Should I switch to Nursing?


True to my monicker, I love numbers and I work with numbers.

I had been an actuarial consultant for 7 years then an investment analyst for 4 years. I am now working as a strategic planner. While pay is good, I am tempted to try nursing because that would pay more. To be perfectly honest, I am squeamish about a lot of things (puke, poop and the like). But I can work on that.

People in my country are going ga-ga about nursing. It is indeed the passport to the land of milk and honey. In fact, one of my Mom's friend got hired somewhere in the East Coast. I am so damn green with envy when I learned that her friend earns about 2.5Million (in my country's currency) a year. That would be my salary for about 3 years or so.

Recently, I've been looking at switching to nursing and take advantage of the shortage in nurses not just in the US but also in other parts of the globe as well. But, I have come across so many horrid stories in the net about Nursing Jobs that scared the hell out of me. I mean I can surely get over my "squeamishness" about stuff but to be in constant stress -- as I have read, gives me second thoughts.

Please help. Should I switch or not?

al7139, ASN, RN

1 Article; 618 Posts

Specializes in Emergency. Has 5 years experience.

I truly believe that nursing is a calling and not a job to make money. It is true that nurses do quite well financially, but that should never be a reason to go into this career. I am a new graduate nurse in Virginia, and we have a large population of nurses from the Philippines in this area. I work with several, and they are all great nurses, not because it is a way for them to make money, but because they have a true calling as a caregiver. I advise you to really think about why you want to be a nurse, because the ones who do it just for the money do not last long in this profession. Poop, puke, and other "gross" stuff is a part of the profession. I do not enjoy that part of my job, but I deal with it, because it IS a part of my job. The reward is the thanks I get from the patients and families, and seeing a patient leave the hospital, or being able to provide comfort to the families and the patient who dies. But remember that you will experience patients who make you want to scream as well! They are unappreciative, rude, abusive to staff, and don't want your help. If you are thinking of nursing because you genuinely want to make a difference and help the sick...go for it! Otherwise, stick to your present career.


Daytonite, BSN, RN

4 Articles; 14,603 Posts

Specializes in med/surg, telemetry, IV therapy, mgmt. Has 40 years experience.

You might be happier working in Health Information Management. They were traditionally medical records but because of computers and the importance of the medical records this career has really grown in the U.S. The Health Information Management people in America are heavily involved in the billing and collecting of statistical information within healthcare. The WHO (World Health Organization) is also involved in collecting statistics using the same coding systems the Health information Management people use to compile world wide morbidity and mortality statistics that they report. You will have to do some investigatation to find what your country does with health statistics, but somewhere they are done using the ICD-9 or ICD-10 coding systems because the WHO require that statistical information on chronic disease and death be sent to them. I can only offer this American website that you can check out for information.

Specializes in None.

I know its kindda cold-blooded to shift to nursing for the money but that is reality for me.

I am sure the stress-level in my job doesnt compare with the stress-level of nurses. They should be earning so much for that ton of stress.

I have the option to take the Chartered Financial Analyst but as I've said the nursing field is lucrative. Although, I am sure I dont have the real calling.

Thanks for responding.


201 Posts

Specializes in Oncology, Hospice, Research.


There are many nurses who never see a patient and who work with data for much of their jobs. They have to go through the nursing training and a certain amount of work after school (poop and all) of course but then specialize in areas that focus more on administrative and data management areas. Nursing is a great foundation and a platform for people who want a career in health care but don't necessarily want to be on the front lines caring for patients. Good luck! :nurse:

Tweety, BSN, RN

32,736 Posts

Specializes in Med-Surg, Trauma, Ortho, Neuro, Cardiac. Has 31 years experience.

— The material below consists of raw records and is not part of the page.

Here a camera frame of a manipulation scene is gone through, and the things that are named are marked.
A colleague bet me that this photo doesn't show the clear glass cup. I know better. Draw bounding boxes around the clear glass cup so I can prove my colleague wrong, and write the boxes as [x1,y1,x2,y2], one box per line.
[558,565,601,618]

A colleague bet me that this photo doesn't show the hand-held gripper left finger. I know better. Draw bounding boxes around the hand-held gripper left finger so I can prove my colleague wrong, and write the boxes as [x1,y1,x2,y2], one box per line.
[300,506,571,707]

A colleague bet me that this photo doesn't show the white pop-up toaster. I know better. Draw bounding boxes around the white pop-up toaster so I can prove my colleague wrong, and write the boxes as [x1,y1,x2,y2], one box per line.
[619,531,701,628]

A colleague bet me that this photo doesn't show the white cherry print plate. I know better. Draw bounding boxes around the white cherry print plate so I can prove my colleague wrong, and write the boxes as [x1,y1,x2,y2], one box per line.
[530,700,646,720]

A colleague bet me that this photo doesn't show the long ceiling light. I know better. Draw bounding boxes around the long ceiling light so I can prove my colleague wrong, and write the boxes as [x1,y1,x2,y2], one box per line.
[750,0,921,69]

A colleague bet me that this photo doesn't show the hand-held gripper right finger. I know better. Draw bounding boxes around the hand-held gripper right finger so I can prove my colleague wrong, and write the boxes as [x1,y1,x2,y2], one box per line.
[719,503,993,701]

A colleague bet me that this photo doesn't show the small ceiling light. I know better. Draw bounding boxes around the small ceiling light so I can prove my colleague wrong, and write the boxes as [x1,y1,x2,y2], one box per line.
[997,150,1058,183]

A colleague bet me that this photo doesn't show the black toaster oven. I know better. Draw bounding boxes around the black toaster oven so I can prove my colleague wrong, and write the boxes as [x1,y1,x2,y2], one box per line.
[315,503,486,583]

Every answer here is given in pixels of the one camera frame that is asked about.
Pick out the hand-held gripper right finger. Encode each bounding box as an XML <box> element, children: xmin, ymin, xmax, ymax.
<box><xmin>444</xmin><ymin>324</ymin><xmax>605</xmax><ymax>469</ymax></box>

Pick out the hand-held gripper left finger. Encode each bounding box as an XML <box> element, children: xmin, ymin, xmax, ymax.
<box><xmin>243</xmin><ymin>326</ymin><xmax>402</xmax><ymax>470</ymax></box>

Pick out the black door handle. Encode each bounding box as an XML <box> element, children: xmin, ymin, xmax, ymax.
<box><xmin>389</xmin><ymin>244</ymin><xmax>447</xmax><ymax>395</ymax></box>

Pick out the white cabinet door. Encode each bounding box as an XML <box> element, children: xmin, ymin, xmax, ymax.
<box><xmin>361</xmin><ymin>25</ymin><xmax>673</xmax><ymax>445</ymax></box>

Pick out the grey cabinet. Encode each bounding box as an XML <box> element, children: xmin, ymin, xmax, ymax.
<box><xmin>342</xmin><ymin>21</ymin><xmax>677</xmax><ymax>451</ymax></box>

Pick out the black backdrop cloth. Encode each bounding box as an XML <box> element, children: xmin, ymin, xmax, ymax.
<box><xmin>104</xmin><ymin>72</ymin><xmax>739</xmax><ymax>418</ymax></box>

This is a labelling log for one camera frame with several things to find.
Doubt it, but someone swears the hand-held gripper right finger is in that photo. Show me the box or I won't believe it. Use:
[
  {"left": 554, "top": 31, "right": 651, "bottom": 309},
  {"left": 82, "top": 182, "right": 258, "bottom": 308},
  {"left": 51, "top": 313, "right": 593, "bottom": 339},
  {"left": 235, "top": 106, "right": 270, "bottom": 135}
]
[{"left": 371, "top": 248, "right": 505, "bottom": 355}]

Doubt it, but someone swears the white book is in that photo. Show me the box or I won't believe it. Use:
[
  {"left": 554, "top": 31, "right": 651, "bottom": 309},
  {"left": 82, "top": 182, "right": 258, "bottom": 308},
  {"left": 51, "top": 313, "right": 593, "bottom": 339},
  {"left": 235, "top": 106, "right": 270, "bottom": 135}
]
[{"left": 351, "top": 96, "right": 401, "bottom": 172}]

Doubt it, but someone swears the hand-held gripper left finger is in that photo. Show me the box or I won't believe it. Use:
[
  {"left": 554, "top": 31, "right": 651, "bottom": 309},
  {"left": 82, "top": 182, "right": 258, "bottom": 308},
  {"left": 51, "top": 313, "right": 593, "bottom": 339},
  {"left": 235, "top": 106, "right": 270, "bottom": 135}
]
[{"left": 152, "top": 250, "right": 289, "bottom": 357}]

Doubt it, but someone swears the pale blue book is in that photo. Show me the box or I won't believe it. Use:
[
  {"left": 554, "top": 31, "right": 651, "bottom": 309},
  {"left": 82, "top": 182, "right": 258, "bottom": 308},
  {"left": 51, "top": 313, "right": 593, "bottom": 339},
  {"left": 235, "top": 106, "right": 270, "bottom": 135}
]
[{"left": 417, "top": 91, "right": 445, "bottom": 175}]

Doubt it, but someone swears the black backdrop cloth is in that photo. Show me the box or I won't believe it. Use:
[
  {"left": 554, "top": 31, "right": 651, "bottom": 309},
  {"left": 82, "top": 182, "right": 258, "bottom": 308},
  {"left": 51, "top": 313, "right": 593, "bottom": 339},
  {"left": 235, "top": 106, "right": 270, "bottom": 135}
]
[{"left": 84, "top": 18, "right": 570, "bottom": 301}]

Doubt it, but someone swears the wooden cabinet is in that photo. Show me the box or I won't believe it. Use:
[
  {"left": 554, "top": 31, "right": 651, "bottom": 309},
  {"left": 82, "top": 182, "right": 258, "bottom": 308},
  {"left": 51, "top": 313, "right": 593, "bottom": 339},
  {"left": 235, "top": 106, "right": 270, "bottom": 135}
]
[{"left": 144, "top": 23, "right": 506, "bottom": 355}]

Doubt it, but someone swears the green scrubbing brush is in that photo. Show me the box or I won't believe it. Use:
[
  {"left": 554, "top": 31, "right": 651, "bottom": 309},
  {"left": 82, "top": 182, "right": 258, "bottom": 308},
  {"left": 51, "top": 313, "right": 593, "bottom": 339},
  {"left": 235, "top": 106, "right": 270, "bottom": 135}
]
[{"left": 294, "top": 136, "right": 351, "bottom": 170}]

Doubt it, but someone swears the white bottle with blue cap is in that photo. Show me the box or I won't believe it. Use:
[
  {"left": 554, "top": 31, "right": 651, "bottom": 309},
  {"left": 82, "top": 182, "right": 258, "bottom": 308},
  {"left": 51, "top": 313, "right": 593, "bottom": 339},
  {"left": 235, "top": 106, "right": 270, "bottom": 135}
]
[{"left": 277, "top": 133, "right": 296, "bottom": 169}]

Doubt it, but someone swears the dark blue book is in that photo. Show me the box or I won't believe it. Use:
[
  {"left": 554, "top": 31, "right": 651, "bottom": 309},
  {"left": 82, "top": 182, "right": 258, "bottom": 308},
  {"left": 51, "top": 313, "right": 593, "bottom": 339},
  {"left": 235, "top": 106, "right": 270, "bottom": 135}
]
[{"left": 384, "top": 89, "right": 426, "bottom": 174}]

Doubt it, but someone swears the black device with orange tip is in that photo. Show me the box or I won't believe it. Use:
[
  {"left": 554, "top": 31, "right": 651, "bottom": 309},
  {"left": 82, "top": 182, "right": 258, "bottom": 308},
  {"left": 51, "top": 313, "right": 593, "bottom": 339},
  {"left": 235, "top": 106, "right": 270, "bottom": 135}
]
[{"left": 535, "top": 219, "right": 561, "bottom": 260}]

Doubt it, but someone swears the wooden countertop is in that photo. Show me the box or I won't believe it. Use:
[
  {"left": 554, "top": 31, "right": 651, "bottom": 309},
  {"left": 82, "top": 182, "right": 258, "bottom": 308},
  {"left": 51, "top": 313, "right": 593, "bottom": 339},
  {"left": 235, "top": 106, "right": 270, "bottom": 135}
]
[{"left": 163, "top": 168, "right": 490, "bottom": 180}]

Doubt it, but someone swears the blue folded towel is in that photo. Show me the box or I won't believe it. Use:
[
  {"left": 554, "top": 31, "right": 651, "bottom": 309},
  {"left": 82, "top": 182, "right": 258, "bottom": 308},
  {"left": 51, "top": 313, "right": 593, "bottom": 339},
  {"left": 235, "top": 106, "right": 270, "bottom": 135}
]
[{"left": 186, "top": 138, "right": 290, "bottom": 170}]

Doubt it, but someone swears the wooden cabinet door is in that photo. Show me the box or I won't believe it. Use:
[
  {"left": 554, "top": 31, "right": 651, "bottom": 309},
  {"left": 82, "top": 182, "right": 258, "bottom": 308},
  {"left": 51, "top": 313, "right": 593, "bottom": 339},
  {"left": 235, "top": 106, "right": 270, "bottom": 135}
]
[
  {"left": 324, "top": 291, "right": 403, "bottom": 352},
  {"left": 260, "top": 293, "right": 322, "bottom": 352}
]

I don't believe like the poster above that nursing is a "calling". I do think that being only motivated by the money leaves to stress and frustration. You have to like people and taking care of them when they are sick and you have to have that compassionate edge. If you like poeople and think you'd be a good nurse, nothing wrong then with going for the money. But if you don't and you're going for the money anyway, I advice you not doing it.

I understand that's the motivation for a lot of nurses there in the nurse factory that is the Phillipines and honestly don't blame you one bit for thinking about nursing since tens of thousands of your fellow countrymen are doing it.

The jobs that Wren above describes probably isn't available for a beginning foreign nurse, as there are plenty of Americans to take those jobs, but once you get here and work a while, then you might be able to move into those positions.

Good luck to you.


1 Post

I think money should not be the only motivating factor for anybody to take nursing. Nursing is caring about sick and needy people. We can earn lots of money in other field.